> **EXERCISE BRIEF**
Your copy should hold only the lines from the one with "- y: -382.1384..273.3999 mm" to the one with "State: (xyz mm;", both included, each exactly as it stands below, with no pictures.

> **DATA EXTRACT**
⁂
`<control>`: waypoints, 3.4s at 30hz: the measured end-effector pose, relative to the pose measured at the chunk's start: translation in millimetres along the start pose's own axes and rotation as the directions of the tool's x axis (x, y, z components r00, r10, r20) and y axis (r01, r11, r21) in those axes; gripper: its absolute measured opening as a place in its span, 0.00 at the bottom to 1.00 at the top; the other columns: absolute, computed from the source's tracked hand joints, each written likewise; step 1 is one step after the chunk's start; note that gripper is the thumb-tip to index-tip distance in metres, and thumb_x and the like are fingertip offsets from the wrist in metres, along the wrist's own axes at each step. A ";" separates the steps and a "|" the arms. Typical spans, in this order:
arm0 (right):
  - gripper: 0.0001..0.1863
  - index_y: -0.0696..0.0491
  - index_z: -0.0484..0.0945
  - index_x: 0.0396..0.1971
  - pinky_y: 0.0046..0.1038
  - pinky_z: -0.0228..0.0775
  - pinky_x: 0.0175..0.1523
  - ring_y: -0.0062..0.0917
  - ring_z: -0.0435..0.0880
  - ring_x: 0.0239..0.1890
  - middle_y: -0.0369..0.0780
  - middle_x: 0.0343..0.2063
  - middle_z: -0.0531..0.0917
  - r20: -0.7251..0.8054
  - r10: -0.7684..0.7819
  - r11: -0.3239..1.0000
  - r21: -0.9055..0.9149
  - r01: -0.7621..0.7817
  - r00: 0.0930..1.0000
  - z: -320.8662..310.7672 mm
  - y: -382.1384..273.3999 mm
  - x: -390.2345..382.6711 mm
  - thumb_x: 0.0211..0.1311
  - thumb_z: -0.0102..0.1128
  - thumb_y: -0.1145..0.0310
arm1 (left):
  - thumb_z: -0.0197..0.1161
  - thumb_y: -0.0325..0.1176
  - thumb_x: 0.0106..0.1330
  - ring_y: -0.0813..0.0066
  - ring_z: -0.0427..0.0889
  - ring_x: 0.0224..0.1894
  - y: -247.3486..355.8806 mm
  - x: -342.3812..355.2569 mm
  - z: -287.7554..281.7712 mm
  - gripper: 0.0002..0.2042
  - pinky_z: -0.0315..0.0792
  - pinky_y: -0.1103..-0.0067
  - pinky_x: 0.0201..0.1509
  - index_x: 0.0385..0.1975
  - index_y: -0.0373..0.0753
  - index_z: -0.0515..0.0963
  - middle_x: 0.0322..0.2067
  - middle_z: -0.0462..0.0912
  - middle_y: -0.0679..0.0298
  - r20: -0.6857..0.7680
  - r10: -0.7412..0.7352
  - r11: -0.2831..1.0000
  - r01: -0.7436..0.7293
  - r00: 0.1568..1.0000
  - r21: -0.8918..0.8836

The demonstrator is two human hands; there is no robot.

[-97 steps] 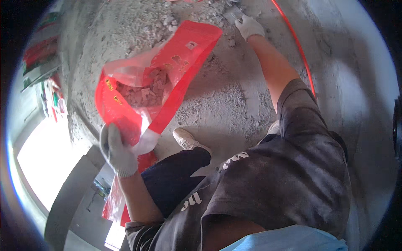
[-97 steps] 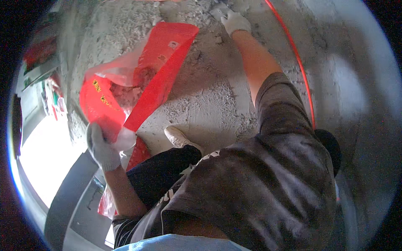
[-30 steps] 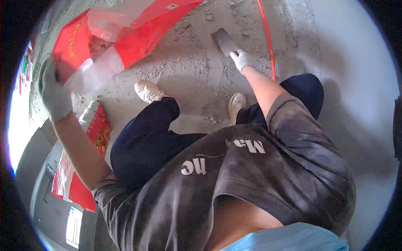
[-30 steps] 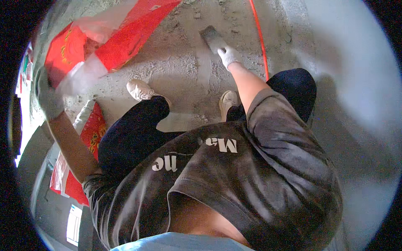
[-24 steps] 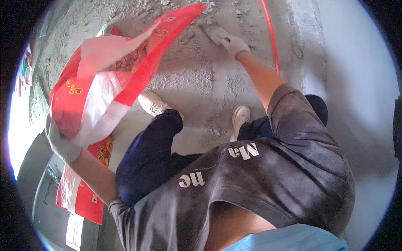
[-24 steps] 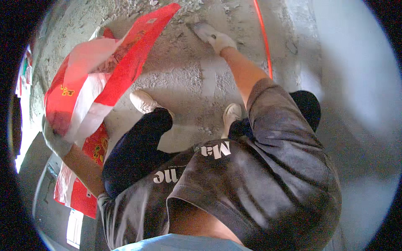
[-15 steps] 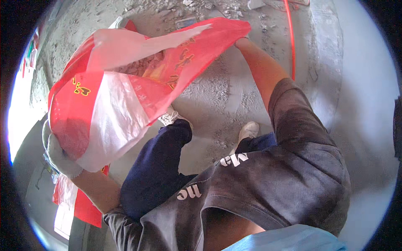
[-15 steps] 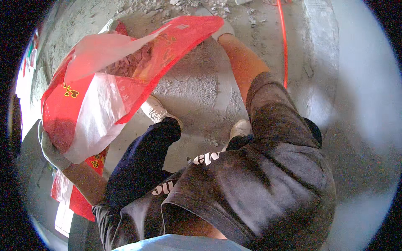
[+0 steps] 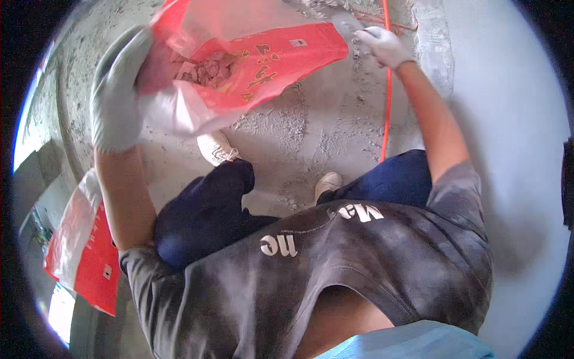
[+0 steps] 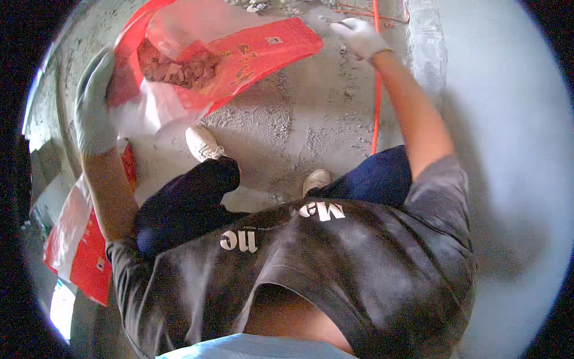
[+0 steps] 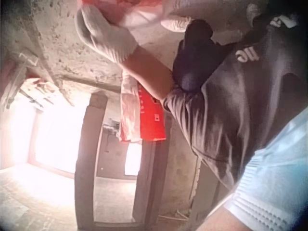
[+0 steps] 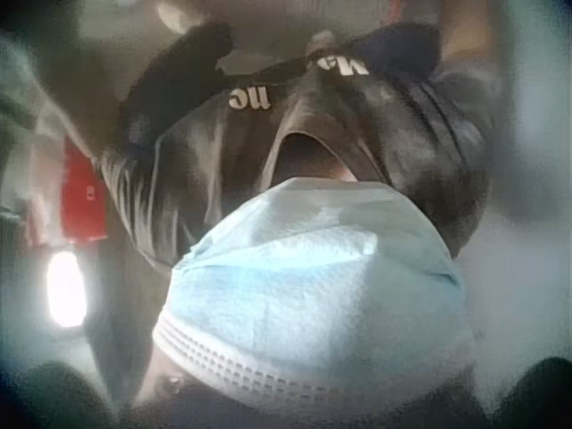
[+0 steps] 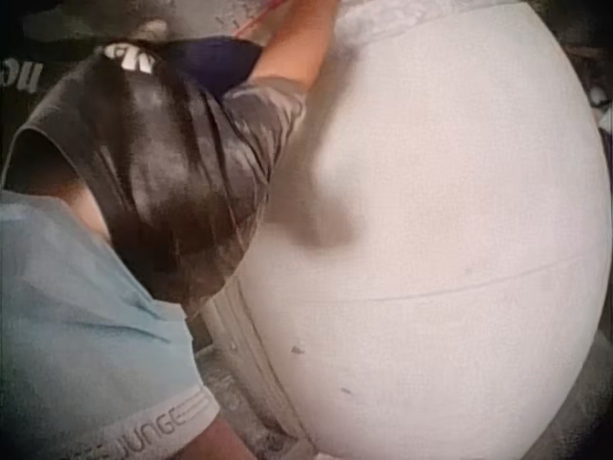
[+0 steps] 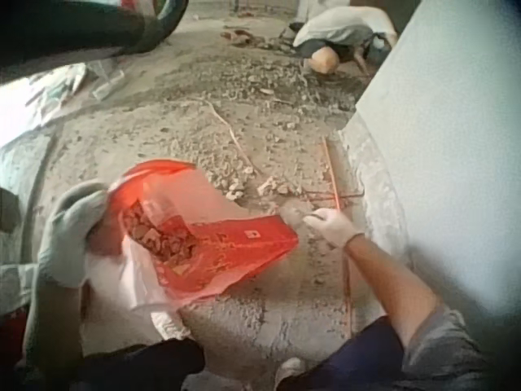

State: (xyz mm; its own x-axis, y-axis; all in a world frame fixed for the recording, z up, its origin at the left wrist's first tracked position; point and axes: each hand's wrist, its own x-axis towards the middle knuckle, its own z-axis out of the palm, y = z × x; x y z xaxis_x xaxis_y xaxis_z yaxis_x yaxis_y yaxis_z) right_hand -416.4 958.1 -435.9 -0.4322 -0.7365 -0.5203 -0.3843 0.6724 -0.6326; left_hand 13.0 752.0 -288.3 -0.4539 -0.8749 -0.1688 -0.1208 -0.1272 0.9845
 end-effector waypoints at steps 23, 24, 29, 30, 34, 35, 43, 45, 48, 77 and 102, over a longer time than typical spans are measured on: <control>0.15 0.57 0.78 0.35 0.43 0.77 0.37 0.43 0.85 0.33 0.50 0.28 0.84 0.268 -0.563 0.197 -0.875 0.442 0.782 26.1 -275.3 -147.9 0.62 0.58 0.58 | 0.58 0.35 0.69 0.84 0.74 0.31 12.2 -1.6 33.7 0.10 0.69 0.84 0.36 0.37 0.34 0.81 0.29 0.78 0.72 0.103 0.213 0.976 -0.207 0.972 -0.063; 0.14 0.57 0.76 0.34 0.43 0.77 0.37 0.43 0.85 0.32 0.49 0.26 0.83 0.261 -0.562 0.171 -0.892 0.419 0.785 28.3 -278.2 -151.2 0.63 0.57 0.59 | 0.58 0.35 0.69 0.84 0.74 0.31 11.8 -1.3 34.3 0.10 0.69 0.84 0.36 0.37 0.34 0.81 0.29 0.78 0.72 0.109 0.214 0.976 -0.208 0.971 -0.061; 0.15 0.56 0.76 0.34 0.41 0.78 0.34 0.42 0.85 0.30 0.48 0.25 0.83 0.213 -0.565 0.219 -0.892 0.395 0.797 19.2 -264.9 -175.8 0.63 0.58 0.57 | 0.58 0.35 0.69 0.83 0.76 0.33 2.1 3.1 36.5 0.10 0.70 0.84 0.38 0.39 0.34 0.81 0.31 0.81 0.71 0.013 0.195 0.977 -0.193 0.981 -0.090; 0.15 0.56 0.76 0.34 0.41 0.78 0.34 0.42 0.85 0.30 0.48 0.25 0.83 0.209 -0.561 0.226 -0.892 0.391 0.801 16.8 -259.1 -179.3 0.63 0.58 0.57 | 0.58 0.35 0.69 0.83 0.76 0.33 -1.4 4.9 36.3 0.10 0.70 0.84 0.38 0.39 0.34 0.81 0.31 0.81 0.71 0.021 0.193 0.978 -0.191 0.981 -0.089; 0.13 0.55 0.77 0.35 0.35 0.78 0.32 0.35 0.86 0.30 0.44 0.25 0.83 0.184 -0.586 0.125 -0.941 0.313 0.789 12.2 -230.4 -186.9 0.65 0.57 0.59 | 0.58 0.34 0.70 0.84 0.75 0.32 -14.0 13.3 38.6 0.09 0.70 0.84 0.37 0.37 0.34 0.80 0.31 0.80 0.71 0.002 0.200 0.969 -0.197 0.980 -0.152; 0.14 0.55 0.77 0.36 0.37 0.78 0.33 0.37 0.86 0.30 0.46 0.26 0.83 0.207 -0.620 0.088 -0.940 0.329 0.757 13.8 -221.5 -186.9 0.65 0.56 0.58 | 0.57 0.34 0.70 0.84 0.75 0.32 -15.3 15.8 42.0 0.09 0.70 0.84 0.37 0.37 0.34 0.80 0.30 0.80 0.71 -0.017 0.160 0.914 -0.154 0.987 -0.376; 0.16 0.48 0.79 0.46 0.30 0.77 0.31 0.30 0.84 0.33 0.40 0.35 0.84 0.199 -0.806 0.043 -0.920 0.391 0.558 12.1 -135.6 -173.7 0.59 0.61 0.61 | 0.56 0.33 0.69 0.76 0.72 0.26 -6.2 3.9 30.1 0.08 0.67 0.77 0.32 0.30 0.37 0.75 0.24 0.74 0.68 0.147 0.260 0.949 -0.224 0.954 -0.223; 0.17 0.48 0.79 0.47 0.31 0.78 0.34 0.31 0.85 0.36 0.40 0.37 0.84 0.112 -0.772 0.261 -0.842 0.473 0.626 7.0 -114.2 -174.8 0.59 0.62 0.60 | 0.59 0.28 0.66 0.71 0.76 0.40 -14.7 4.0 15.8 0.08 0.69 0.76 0.47 0.42 0.35 0.76 0.39 0.77 0.61 0.206 0.395 0.885 -0.431 0.895 0.175; 0.18 0.49 0.80 0.48 0.30 0.79 0.42 0.29 0.87 0.40 0.39 0.39 0.86 -0.055 -0.694 0.612 -0.569 0.549 0.718 -0.2 -77.3 -172.0 0.60 0.64 0.58 | 0.64 0.18 0.52 0.68 0.83 0.43 -30.0 14.9 -13.6 0.23 0.76 0.77 0.50 0.51 0.39 0.80 0.45 0.83 0.58 0.282 0.728 0.274 -0.643 0.624 0.715; 0.22 0.56 0.84 0.39 0.35 0.74 0.42 0.36 0.86 0.36 0.48 0.32 0.86 -0.515 0.092 0.996 0.052 -0.076 0.852 104.2 182.5 162.1 0.58 0.64 0.51 | 0.53 0.45 0.70 0.63 0.74 0.56 -14.2 -3.7 -78.4 0.28 0.67 0.70 0.61 0.59 0.25 0.69 0.54 0.76 0.52 -0.123 0.063 0.989 -0.045 0.990 0.142; 0.21 0.50 0.75 0.50 0.44 0.74 0.46 0.47 0.82 0.40 0.51 0.39 0.83 -0.545 -0.075 0.867 -0.449 -0.216 0.835 14.1 137.6 166.5 0.61 0.55 0.53 | 0.52 0.46 0.71 0.61 0.81 0.48 -5.0 -8.9 -136.7 0.25 0.76 0.70 0.51 0.52 0.26 0.75 0.47 0.81 0.51 -0.170 0.493 0.635 -0.219 0.854 0.741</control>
State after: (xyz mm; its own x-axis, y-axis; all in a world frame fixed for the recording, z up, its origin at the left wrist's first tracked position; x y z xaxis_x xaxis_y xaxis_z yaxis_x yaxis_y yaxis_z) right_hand -529.8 927.0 -617.7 -0.7766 -0.6255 -0.0751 -0.6067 0.7747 -0.1783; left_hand 138.3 696.5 -285.1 -0.2970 -0.8888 0.3490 -0.6319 0.4570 0.6260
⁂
> **EXERCISE RESULT**
  - y: -382.1384..273.3999 mm
  - x: -390.2345..382.6711 mm
  - thumb_x: 0.0211..0.1311
  - thumb_z: -0.0102..0.1128
  - thumb_y: -0.1145..0.0310
arm1 (left):
  - thumb_z: -0.0197..0.1161
  - thumb_y: -0.0325..0.1176
  - thumb_x: 0.0106..0.1330
  - ring_y: -0.0813..0.0066
  - ring_z: -0.0427..0.0889
  - ring_x: 0.0224..0.1894
  - y: -247.3486..355.8806 mm
  - x: -342.3812..355.2569 mm
  - z: -287.7554..281.7712 mm
  - gripper: 0.0002..0.2042
  - pinky_z: -0.0315..0.0792
  - pinky_y: -0.1103..-0.0067
  - pinky_x: 0.0201..0.1509
  - index_x: 0.0385..0.1975
  - index_y: -0.0373..0.0753
  - index_z: -0.0515..0.0963
  - middle_x: 0.0322..0.2067
  - middle_z: -0.0462..0.0912
  - middle_y: -0.0679..0.0298
  - r20: -0.6857..0.7680
  - r10: -0.7412..0.7352
  - r11: -0.2831..1.0000
  - r01: -0.7436..0.7293
  - r00: 0.1568..1.0000
  - r21: -0.8918..0.8836

The demonstrator is two human hands; there is no robot.

[-97 steps] 
[-97 steps] 
[-30 steps] 
[-30 steps] 
[-24 steps] 
[-24 steps] 
[-15 steps] 
[-15 steps] 
[+0 steps] 
[+0 steps] 
[+0 steps] 
[+0 steps] 
[+0 steps] 
[+0 steps] 

State: (xyz mm; its own x-axis, y-axis; all in a world frame fixed for the recording, z up, its origin at the left wrist's first tracked position; point and axes: each hand's wrist, its own x-axis towards the middle knuckle, its own z-axis out of the palm, y = z × x; x y z xaxis_x xaxis_y xaxis_z yaxis_x yaxis_y yaxis_z) right_hand -416.4 958.1 -435.9 -0.4322 -0.7365 -0.5203 -0.3843 0.6724 -0.6326; left_hand 13.0 752.0 -288.3 -0.4539 -0.8749 -0.1688 -0.1208 -0.1272 0.9845

The exercise is complete with this answer.